Dataset excerpts:
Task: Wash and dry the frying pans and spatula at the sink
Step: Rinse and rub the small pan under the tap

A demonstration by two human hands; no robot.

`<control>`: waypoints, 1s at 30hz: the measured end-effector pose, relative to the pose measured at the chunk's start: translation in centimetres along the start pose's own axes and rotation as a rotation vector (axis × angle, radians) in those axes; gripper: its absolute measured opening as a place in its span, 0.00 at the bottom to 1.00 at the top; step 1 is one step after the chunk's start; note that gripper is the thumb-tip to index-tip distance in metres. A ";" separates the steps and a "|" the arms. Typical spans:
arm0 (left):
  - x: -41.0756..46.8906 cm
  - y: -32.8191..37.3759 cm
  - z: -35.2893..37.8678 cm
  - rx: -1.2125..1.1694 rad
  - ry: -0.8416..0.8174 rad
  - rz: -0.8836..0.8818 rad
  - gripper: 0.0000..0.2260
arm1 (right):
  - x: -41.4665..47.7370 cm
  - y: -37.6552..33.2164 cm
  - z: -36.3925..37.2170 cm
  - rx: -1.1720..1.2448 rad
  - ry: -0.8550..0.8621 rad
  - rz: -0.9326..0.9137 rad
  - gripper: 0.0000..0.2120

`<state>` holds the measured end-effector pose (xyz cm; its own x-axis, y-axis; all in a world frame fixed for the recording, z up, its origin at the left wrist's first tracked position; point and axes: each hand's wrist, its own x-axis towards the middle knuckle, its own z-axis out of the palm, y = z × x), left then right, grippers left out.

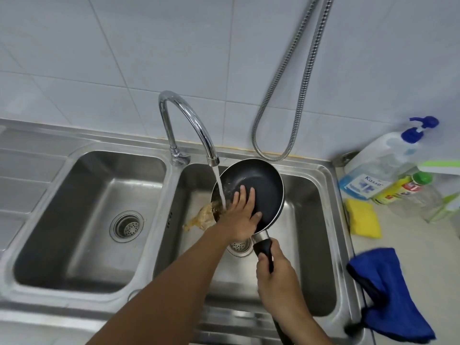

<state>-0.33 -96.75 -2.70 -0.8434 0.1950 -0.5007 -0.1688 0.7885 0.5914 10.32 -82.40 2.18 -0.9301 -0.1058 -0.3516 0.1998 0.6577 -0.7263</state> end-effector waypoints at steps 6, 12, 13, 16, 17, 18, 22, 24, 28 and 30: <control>-2.2 -0.8 -0.2 0.310 -0.094 -0.170 0.31 | 1.1 1.1 0.5 -0.017 -0.004 0.000 0.06; -1.6 -0.9 -0.6 0.346 0.050 -0.242 0.35 | 0.8 1.4 0.4 -0.031 -0.032 -0.010 0.09; -1.4 -0.9 -0.7 0.341 0.071 -0.250 0.36 | 0.7 1.5 0.4 -0.025 -0.049 -0.005 0.08; -0.9 -1.0 -0.5 0.391 0.150 -0.230 0.35 | 0.6 1.7 0.6 0.063 -0.077 0.028 0.07; -0.7 -1.2 -0.4 0.415 0.172 -0.201 0.34 | 0.6 1.8 0.6 0.108 -0.090 0.049 0.07; -0.4 -1.2 -0.4 0.423 0.164 -0.155 0.33 | 0.7 1.7 0.7 0.144 -0.109 0.068 0.07; -0.1 -0.8 -0.6 0.328 0.031 0.058 0.29 | 0.2 0.6 1.1 0.321 -0.221 0.138 0.11; -0.3 -0.8 -0.8 0.265 -0.035 0.184 0.30 | 0.3 0.3 1.4 0.396 -0.215 0.146 0.11; -1.5 -2.2 -1.7 0.110 -0.153 0.296 0.28 | 1.0 0.5 1.4 0.446 -0.181 0.167 0.11; -2.6 -3.1 -2.0 0.131 -0.087 0.250 0.23 | 1.4 0.7 1.2 0.454 -0.185 0.187 0.11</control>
<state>1.35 -100.88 -1.99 -0.8029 0.4372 -0.4052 0.1109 0.7774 0.6192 9.52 -82.98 0.44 -0.8043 -0.1743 -0.5681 0.5085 0.2927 -0.8098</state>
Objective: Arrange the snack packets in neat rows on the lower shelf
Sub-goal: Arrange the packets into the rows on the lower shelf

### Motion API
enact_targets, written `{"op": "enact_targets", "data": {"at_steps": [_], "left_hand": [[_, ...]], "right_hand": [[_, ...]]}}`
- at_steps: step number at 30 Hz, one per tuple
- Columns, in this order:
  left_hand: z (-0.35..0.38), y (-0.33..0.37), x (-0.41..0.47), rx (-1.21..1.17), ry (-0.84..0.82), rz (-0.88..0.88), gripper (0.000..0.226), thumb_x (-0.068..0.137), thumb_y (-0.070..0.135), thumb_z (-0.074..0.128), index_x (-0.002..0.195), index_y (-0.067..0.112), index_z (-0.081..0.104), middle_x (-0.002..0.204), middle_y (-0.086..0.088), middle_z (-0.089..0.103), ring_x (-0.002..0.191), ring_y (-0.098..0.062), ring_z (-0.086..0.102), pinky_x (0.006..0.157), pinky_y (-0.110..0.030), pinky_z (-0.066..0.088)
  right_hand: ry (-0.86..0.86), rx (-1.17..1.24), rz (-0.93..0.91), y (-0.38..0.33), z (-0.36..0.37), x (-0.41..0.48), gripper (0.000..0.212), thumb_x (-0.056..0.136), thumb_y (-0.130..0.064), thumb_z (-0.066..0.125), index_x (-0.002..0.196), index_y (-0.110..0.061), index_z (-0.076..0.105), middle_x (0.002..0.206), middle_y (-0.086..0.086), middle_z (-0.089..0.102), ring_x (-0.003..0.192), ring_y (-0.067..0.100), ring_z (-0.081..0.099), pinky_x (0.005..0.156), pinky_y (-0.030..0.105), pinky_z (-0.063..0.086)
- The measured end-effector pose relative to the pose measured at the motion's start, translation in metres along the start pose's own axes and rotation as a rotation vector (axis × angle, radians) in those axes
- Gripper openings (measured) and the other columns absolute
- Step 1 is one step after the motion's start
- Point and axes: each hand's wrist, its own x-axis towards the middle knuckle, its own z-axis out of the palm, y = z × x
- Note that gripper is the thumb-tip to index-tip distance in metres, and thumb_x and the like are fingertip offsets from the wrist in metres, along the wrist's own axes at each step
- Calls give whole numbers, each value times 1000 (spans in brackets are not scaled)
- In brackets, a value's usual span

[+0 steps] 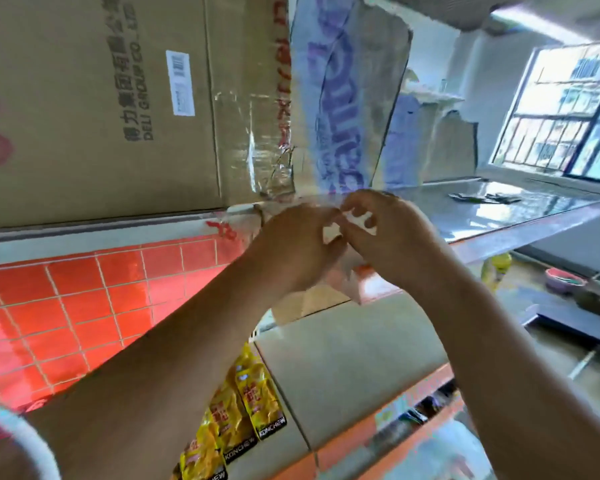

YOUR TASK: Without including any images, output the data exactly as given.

THE COMPLETED TASK:
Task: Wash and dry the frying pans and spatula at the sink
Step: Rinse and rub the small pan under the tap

A demonstration by two human hands; no robot.

`<control>`: waypoints, 1s at 30hz: the measured end-effector pose, relative to the pose measured at the chunk's start: translation in centimetres along the start pose's own axes and rotation as a rotation vector (axis × angle, radians) in those axes; gripper: its absolute measured opening as a place in its span, 0.00 at the bottom to 1.00 at the top; step 1 is one step after the chunk's start; note that gripper is the thumb-tip to index-tip distance in metres. A ";" separates the steps and a "|" the arms. Typical spans:
arm0 (left):
  - x: -41.0756..46.8906 cm
  - y: -32.8191..37.3759 cm
  - z: -35.2893..37.8678 cm
  - rx: -1.2125..1.1694 rad
  - ry: -0.8416..0.8174 rad
  - rz: -0.8836..0.8818 rad
  - gripper: 0.0000..0.2260
arm1 (right):
  - x: -41.4665..47.7370 cm
  - y: -37.6552..33.2164 cm
  - z: -36.3925..37.2170 cm
  - rx: -1.1720..1.2448 rad
  - ry: -0.8550..0.8621 rad
  - rz: -0.9326..0.9137 rad
  - gripper: 0.0000..0.2120

`<state>` holds the measured end-effector pose (xyz cm; its own x-axis, y-axis; all in a world frame fixed for the recording, z up, its origin at the left wrist's first tracked position; point and axes: each hand's wrist, its own x-axis towards the middle knuckle, its own z-axis out of the palm, y = z × x), left then right, grippers left out.


<state>-0.33 -96.75 -2.70 -0.8434 0.1950 -0.5007 -0.1688 0.7885 0.5914 10.32 -82.40 2.18 -0.9301 -0.1058 -0.3516 0.1998 0.6577 -0.7263</state> end-effector waypoints at steps 6, 12, 13, 16, 17, 18, 22, 24, 28 and 30: <control>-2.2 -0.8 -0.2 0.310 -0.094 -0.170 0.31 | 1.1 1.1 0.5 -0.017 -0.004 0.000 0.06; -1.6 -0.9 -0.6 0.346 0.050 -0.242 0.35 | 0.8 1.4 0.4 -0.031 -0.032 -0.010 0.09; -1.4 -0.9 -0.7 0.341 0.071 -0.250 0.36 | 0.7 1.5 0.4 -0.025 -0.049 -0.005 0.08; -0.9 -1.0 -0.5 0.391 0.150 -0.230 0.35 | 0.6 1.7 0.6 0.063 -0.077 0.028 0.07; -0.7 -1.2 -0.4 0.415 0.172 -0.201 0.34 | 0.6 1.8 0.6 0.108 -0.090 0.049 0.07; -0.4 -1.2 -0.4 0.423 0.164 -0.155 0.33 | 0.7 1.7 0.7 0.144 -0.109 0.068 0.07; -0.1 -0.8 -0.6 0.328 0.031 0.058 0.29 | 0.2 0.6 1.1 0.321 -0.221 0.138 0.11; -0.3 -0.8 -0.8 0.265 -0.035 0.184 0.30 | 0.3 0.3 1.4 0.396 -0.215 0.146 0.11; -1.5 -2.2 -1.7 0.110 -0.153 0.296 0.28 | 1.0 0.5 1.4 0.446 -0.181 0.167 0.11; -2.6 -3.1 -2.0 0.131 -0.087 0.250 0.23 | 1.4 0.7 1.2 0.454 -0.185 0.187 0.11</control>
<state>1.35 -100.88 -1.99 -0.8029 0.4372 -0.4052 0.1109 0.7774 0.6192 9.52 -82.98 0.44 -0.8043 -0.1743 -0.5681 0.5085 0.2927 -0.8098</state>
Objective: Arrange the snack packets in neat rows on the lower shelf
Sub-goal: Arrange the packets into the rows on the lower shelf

### Motion API
enact_targets, written `{"op": "enact_targets", "data": {"at_steps": [_], "left_hand": [[_, ...]], "right_hand": [[_, ...]]}}`
- at_steps: step number at 30 Hz, one per tuple
- Columns, in this order:
  left_hand: z (-0.35..0.38), y (-0.33..0.37), x (-0.41..0.47), rx (-1.21..1.17), ry (-0.84..0.82), rz (-0.88..0.88), gripper (0.000..0.226), thumb_x (-0.068..0.137), thumb_y (-0.070..0.135), thumb_z (-0.074..0.128), index_x (-0.002..0.195), index_y (-0.067..0.112), index_z (-0.081..0.104), middle_x (-0.002..0.204), middle_y (-0.086..0.088), middle_z (-0.089..0.103), ring_x (-0.002..0.191), ring_y (-0.098..0.062), ring_z (-0.086..0.102), pinky_x (0.006..0.157), pinky_y (-0.110..0.030), pinky_z (-0.066..0.088)
  right_hand: ry (-0.86..0.86), rx (-1.17..1.24), rz (-0.93..0.91), y (-0.38..0.33), z (-0.36..0.37), x (-0.41..0.48), gripper (0.000..0.212), thumb_x (-0.056..0.136), thumb_y (-0.130..0.064), thumb_z (-0.066..0.125), index_x (-0.002..0.196), index_y (-0.110..0.061), index_z (-0.076..0.105), middle_x (0.002..0.206), middle_y (-0.086..0.086), middle_z (-0.089..0.102), ring_x (-0.003..0.192), ring_y (-0.067..0.100), ring_z (-0.081..0.099), pinky_x (0.005..0.156), pinky_y (-0.030..0.105), pinky_z (-0.063..0.086)
- The measured end-effector pose relative to the pose measured at the motion's start, translation in metres along the start pose's own axes and rotation as a rotation vector (axis × angle, radians) in those axes
- Gripper openings (measured) and the other columns absolute
- Step 1 is one step after the motion's start
- Point and axes: each hand's wrist, its own x-axis towards the middle knuckle, its own z-axis out of the palm, y = z × x
- Note that gripper is the thumb-tip to index-tip distance in metres, and thumb_x and the like are fingertip offsets from the wrist in metres, along the wrist's own axes at each step
- Calls give whole numbers, each value times 1000 (spans in brackets are not scaled)
- In brackets, a value's usual span

[+0 steps] 

There is nothing further to this answer.